=== PROBLEM ===
Transcribe all the records exactly and omit any images they hold.

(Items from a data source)
--
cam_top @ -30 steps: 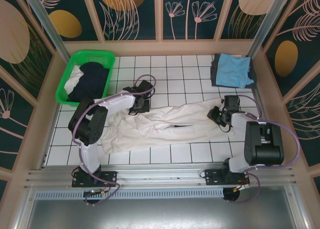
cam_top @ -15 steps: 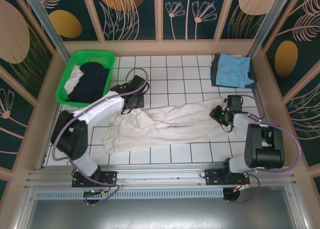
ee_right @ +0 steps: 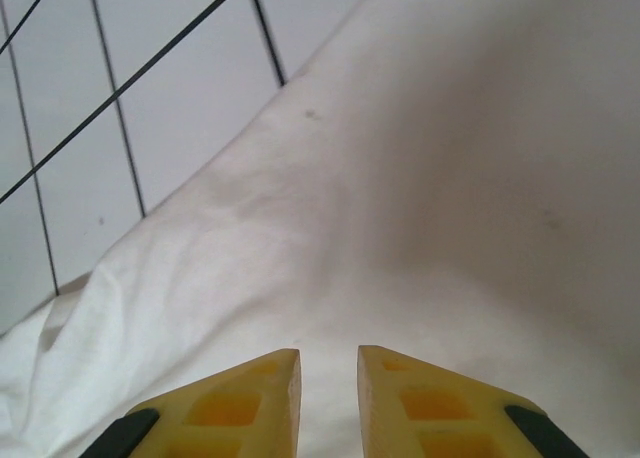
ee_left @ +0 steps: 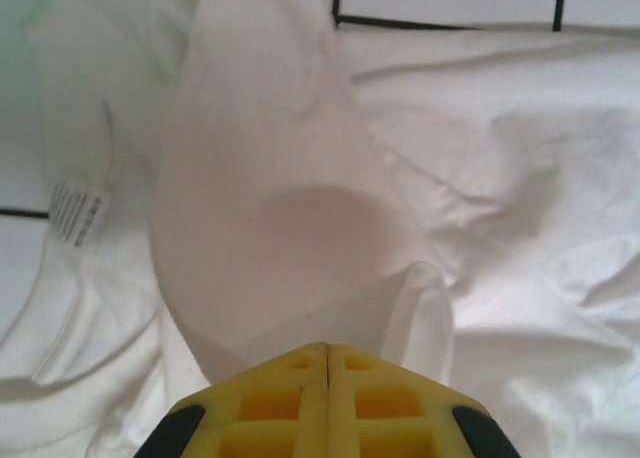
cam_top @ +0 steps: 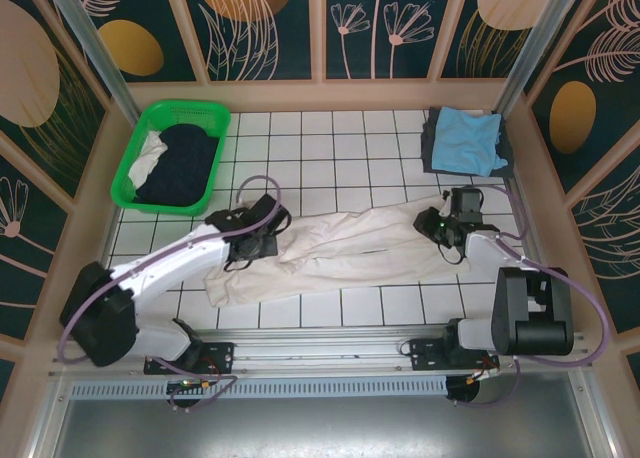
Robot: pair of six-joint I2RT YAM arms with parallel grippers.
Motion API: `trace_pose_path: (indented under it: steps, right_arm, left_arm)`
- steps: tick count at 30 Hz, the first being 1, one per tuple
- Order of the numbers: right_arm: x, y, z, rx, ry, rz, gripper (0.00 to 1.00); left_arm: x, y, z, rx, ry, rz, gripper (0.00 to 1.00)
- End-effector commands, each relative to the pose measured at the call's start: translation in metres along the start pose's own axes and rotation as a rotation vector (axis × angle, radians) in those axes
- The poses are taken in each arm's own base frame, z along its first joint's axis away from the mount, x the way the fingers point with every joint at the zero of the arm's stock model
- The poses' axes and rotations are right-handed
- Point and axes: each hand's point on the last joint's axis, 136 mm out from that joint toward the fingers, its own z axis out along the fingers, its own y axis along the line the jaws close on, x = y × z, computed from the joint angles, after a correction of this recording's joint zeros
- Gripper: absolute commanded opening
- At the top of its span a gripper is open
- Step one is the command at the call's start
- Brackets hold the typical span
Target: Fold and stack the t-shirts
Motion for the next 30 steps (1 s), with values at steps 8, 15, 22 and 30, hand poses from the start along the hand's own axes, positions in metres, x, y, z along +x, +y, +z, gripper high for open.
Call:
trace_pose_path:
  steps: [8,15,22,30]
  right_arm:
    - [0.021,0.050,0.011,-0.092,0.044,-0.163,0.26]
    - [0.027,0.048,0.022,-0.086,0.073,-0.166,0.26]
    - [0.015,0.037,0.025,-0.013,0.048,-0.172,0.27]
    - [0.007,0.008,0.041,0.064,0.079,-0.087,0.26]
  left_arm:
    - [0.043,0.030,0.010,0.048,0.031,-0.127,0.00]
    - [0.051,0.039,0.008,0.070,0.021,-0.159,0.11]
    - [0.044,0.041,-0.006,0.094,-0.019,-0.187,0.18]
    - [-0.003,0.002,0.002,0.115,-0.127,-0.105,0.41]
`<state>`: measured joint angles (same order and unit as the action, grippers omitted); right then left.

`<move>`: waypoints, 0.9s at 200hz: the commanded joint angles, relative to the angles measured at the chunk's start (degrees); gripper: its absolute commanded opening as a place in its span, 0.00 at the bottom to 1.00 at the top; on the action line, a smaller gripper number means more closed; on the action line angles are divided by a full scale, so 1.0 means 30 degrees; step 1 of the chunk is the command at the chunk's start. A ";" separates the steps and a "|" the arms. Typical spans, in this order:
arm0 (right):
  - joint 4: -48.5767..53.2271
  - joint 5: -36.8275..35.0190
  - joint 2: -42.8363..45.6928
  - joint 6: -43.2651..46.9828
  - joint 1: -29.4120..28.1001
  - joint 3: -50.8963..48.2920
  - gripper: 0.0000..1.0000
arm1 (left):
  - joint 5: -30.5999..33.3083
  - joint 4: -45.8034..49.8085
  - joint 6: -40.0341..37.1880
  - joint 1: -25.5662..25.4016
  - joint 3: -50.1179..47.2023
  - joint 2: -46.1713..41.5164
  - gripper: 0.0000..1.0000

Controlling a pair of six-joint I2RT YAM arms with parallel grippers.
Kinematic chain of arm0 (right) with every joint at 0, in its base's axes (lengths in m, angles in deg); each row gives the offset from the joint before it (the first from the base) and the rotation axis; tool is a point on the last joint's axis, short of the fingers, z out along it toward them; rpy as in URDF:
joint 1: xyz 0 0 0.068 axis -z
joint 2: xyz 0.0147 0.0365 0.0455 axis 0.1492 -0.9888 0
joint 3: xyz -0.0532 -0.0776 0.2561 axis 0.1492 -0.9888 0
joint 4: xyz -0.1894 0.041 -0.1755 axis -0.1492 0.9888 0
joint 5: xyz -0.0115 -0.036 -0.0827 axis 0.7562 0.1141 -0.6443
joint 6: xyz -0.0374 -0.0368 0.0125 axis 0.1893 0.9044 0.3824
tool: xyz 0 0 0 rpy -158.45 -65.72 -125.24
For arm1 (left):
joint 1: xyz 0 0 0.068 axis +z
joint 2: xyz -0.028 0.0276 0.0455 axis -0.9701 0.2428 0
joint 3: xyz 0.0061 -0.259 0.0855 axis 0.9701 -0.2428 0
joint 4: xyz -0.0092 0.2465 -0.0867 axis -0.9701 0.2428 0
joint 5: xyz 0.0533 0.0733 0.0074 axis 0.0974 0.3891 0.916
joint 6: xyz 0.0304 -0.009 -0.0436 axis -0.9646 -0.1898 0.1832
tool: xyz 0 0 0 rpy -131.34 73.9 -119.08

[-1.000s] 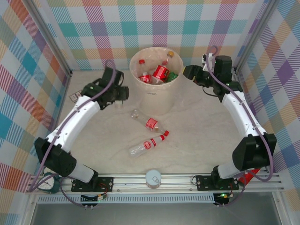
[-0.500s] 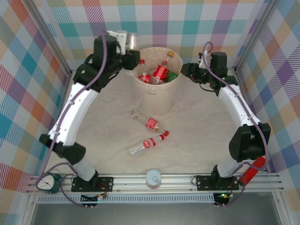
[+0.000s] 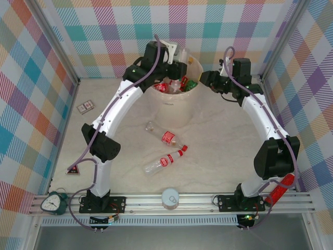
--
=== RESPONSE ===
cam_top @ -30 steps: 
cam_top @ -15 steps: 
ee_right @ +0 steps: 
ee_left @ +0 steps: 
cam_top @ +0 steps: 
Robot: pair of six-joint I2RT YAM arms with parallel grippers.
Motion API: `trace_pose_path: (indented under it: steps, right_arm, left_arm)`
- steps: tick count at 30 Hz, the first being 1, one per tuple
- Order of the numbers: right_arm: x, y, z, rx, ry, rz, gripper (0.00 to 1.00); left_arm: x, y, z, rx, ry, rz, gripper (0.00 to 1.00)
- End-effector commands, each relative to the pose measured at the call's start: translation in metres along the start pose's own axes and rotation as a rotation vector (axis × angle, radians) in those axes
- The poses are taken in each arm's own base frame, z along its first joint's axis away from the mount, x the way the fingers point with every joint at the zero of the arm's stock model
- The poses' axes and rotations are right-handed
- Point and axes: each hand's point on the last joint's axis, 136 mm out from that joint toward the fingers, its own z axis out along the fingers, its own y axis along the line the jaws close on, x = y × z, computed from the joint angles, after a correction of this recording's joint zeros
- Gripper: absolute commanded opening
- At the top of its span a gripper is open
- Step one is the command at the call's start
- Brackets hold the typical span
Target: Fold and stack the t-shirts
Motion for the next 30 steps (1 s), with values at steps 8, 15, 22 and 30, hand poses from the start along the hand's own axes, positions in metres, x, y, z along +x, +y, +z, gripper high for open.
Call:
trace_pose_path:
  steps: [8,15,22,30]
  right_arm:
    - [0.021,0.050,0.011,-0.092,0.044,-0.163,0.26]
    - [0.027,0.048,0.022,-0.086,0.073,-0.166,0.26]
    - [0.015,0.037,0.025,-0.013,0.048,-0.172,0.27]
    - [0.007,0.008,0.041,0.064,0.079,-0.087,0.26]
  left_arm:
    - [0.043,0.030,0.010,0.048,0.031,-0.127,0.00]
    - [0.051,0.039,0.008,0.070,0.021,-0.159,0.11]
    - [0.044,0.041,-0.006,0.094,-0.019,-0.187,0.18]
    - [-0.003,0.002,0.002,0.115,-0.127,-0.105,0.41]
`<state>`: measured joint angles (same order and unit as the action, grippers omitted); right then left.

`<move>`: waypoints, 0.9s at 200hz: the commanded joint angles, relative to the angles measured at the chunk's start (degrees); gripper: its absolute commanded opening as a place in its span, 0.00 at the bottom to 1.00 at the top; on the action line, a smaller gripper number means more closed; on the action line angles are divided by a full scale, so 1.0 means 30 degrees; step 1 of the chunk is the command at the chunk's start. A ";" separates the steps and a "|" the arms. Typical spans, in this order:
arm0 (right):
  - joint 4: -48.5767..53.2271
  - joint 5: -36.8275..35.0190
  - joint 2: -42.8363..45.6928
  - joint 6: -43.2651..46.9828
  - joint 1: -29.4120..28.1001
  - joint 3: -50.8963..48.2920
  - gripper: 0.0000..1.0000
arm1 (left):
  - joint 5: -30.5999..33.3083
  - joint 4: -45.8034..49.8085
  - joint 6: -40.0341..37.1880
  - joint 1: -25.5662..25.4016
  - joint 3: -50.1179..47.2023
  - joint 2: -46.1713..41.5164
  - gripper: 0.0000..1.0000

Controlling a pair of six-joint I2RT YAM arms with parallel grippers.
Kinematic chain of arm0 (right) with every joint at 0, in its base's axes (lengths in m, angles in deg); each row gives the offset from the joint before it (the first from the base) and the rotation axis; tool is a point on the last joint's axis, short of the fingers, z out along it toward them; rpy as in URDF:
joint 1: xyz 0 0 0.068 axis -z
joint 2: xyz 0.0147 0.0365 0.0455 axis 0.1492 -0.9888 0
joint 3: xyz -0.0532 -0.0776 0.2561 axis 0.1492 -0.9888 0
joint 4: xyz -0.1894 0.041 -0.1755 axis -0.1492 0.9888 0
joint 5: xyz -0.0115 -0.036 -0.0827 axis 0.7562 0.1141 -0.6443
joint 6: xyz -0.0374 -0.0368 0.0125 axis 0.1893 0.9044 0.3824
tool: xyz 0 0 0 rpy -158.45 -65.72 -125.24
For arm1 (left):
joint 1: xyz 0 0 0.068 axis +z
joint 2: xyz -0.028 0.0276 0.0455 axis -0.9701 0.2428 0
joint 3: xyz 0.0061 -0.259 0.0855 axis 0.9701 -0.2428 0
joint 4: xyz -0.0092 0.2465 -0.0867 axis -0.9701 0.2428 0
joint 5: xyz 0.0533 0.0733 0.0074 axis 0.0974 0.3891 0.916
joint 6: xyz 0.0304 -0.009 -0.0436 axis -0.9646 -0.1898 0.1832
tool: xyz 0 0 0 rpy -131.34 73.9 -119.08

[-1.000s] 
[-0.500s] 
[+0.000s] 

That finishes the exercise.